Secret vote clouds 2040 climate target
Parliament takes up another crucial green file today – a plan to cut EU emissions by 90% from 1990 levels by 2040 – under a cloud of secrecy.
A Polish-led faction of the EPP, joined by MEPs from Hungary, Italy, France and even Germany, wants to water the target down to 83% and delay the EU-wide CO₂ price on fuels until 2030. The move would openly defy party boss Manfred Weber, who endorsed the original deal on Tuesday.
At the request of the hard-right ECR and far-right PfE, the vote will be held in secret – the second such procedure this month. The rule is meant to allow MEPs to vote in line with their conscience, but the provision is now being used to sow division, progressive lawmakers said.
Russian assets row could cost the EU
EU capitals will shoulder a “substantial financial burden” if the Commission’s plan to use €140 billion worth of immobilised Russian assets to support Ukraine falls through, EU economy chief Valdis Dombrovskis warned late on Wednesday.
Speaking to reporters after a meeting of eurozone finance ministers in Brussels, Dombrovskis said the EU executive was still pressing Belgium to drop its veto on the so-called reparation loan, while also examining fallback options. He cautioned that these alternatives would place a “heavy fiscal burden on member states.”
Options under discussion include issuing joint EU debt or providing bilateral national grants.
Commission’s review lead triggers staff backlash
Renouveau & Démocratie, the Commission’s progressive civil-service union, has sounded the alarm over remarks from Catherine Day, a former top EU civil servant now leading a high-level staff review under Commissioner Piotr Serafin.
Last month, Day floated ending “lifetime” EU civil service jobs, saying Brussels should hire more engineers and tech experts instead of lawyers and economists.
The union said her remarks “strike at the heart” of the service’s independence and contradict the Commission’s assurances that the Staff Regulations will remain untouched. It has demanded urgent talks with staff and a clear roadmap for the review, warning reforms must follow defined goals, “not ad hoc declarations.”

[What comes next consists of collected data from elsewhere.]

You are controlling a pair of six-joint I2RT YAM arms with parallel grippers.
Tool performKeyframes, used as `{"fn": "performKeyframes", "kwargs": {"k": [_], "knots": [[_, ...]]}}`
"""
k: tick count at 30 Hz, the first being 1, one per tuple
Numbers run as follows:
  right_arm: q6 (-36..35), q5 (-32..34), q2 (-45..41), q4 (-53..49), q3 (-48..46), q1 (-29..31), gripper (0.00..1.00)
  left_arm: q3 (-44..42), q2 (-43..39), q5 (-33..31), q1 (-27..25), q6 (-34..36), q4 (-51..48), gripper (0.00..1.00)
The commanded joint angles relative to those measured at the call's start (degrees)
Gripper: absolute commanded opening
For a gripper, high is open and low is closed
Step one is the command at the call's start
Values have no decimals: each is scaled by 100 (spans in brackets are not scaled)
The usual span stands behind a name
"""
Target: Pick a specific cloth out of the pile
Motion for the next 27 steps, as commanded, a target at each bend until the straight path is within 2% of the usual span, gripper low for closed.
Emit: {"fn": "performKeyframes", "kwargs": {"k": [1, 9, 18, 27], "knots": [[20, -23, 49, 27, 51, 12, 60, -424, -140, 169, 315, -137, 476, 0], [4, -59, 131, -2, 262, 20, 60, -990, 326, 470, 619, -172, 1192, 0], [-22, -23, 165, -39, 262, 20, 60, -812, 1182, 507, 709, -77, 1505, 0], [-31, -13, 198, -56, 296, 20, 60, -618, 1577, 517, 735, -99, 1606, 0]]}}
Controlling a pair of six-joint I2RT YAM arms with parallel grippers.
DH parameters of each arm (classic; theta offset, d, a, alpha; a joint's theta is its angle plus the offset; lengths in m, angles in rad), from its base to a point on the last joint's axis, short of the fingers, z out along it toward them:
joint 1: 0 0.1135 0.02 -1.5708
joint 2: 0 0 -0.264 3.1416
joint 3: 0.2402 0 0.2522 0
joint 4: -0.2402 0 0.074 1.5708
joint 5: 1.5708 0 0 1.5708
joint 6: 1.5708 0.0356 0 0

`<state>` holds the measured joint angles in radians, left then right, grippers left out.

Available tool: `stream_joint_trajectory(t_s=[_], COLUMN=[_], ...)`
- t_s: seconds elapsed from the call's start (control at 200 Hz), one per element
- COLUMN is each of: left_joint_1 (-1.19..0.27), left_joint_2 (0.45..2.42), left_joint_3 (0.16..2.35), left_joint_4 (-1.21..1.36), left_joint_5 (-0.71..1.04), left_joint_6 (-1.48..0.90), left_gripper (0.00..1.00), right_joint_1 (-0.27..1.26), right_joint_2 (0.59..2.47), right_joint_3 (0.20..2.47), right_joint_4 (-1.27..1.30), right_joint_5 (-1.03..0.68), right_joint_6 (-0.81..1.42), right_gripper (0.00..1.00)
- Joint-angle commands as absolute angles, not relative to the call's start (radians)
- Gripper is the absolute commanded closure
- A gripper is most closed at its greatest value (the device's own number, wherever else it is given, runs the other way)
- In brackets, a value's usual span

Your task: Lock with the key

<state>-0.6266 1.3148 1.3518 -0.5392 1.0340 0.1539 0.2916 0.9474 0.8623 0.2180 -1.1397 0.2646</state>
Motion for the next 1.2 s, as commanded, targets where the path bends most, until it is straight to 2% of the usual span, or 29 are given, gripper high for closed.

Mercosur deal faces court referral vote
The European Parliament could vote later this month on whether to refer the EU-Mercosur trade agreement to the bloc’s top court, if a cross-party initiative secures the support of at least 72 MEPs, parliamentary sources told my colleague Alice Bergoënd.
The motion for a resolution – expected to be tabled today – seeks a legal opinion from the EU Court of Justice on whether the draft deal complies with EU law, a move that would effectively freeze ratification until a ruling is issued.
The initiative has already attracted broad backing and is likely to surpass the threshold, said liberal lawmaker Pascal Canfin, one of the MEPs behind the effort. A vote is expected at Parliament’s late-November plenary.
Science Great Wall rising on China
The Commission might extend existing restrictions on Chinese participation in its €93.5 billion Horizon Europe research programme, according to a draft work plan.
As first reported by Science Business, Chinese companies and institutions could be excluded from projects in health, security, technology, and climate research. Chinese entities such as Huawei and ZTE are already barred from sensitive telecoms research.
“Exceptions may be granted on a case-by-case basis for justified reasons,” the draft reads, citing “substantive concerns” about the transfer of intellectual property to China. The Commission has not yet responded to a request for comment.
Belgium-USAID stockpile standoff nears end
A large share of US-funded contraceptives that Belgium had desperately sought to save from destruction now appears bound for the incinerator, Flemish Minister Jo Brouns confirmed this week.
Twenty of the 24 truckloads of birth control supplies – part of a €10 million stock owned by the US Agency for International Development – were moved to a warehouse that failed to meet medical storage standards, rendering them unusable.
Belgium has spent months in quiet talks with Washington to salvage the shipment, but the mishandling may have sealed its fate. While intrauterine devices and syringes stored in Kallo could still be rescued, most of the stockpile will go up in smoke, my colleague Thomas Mangin reports.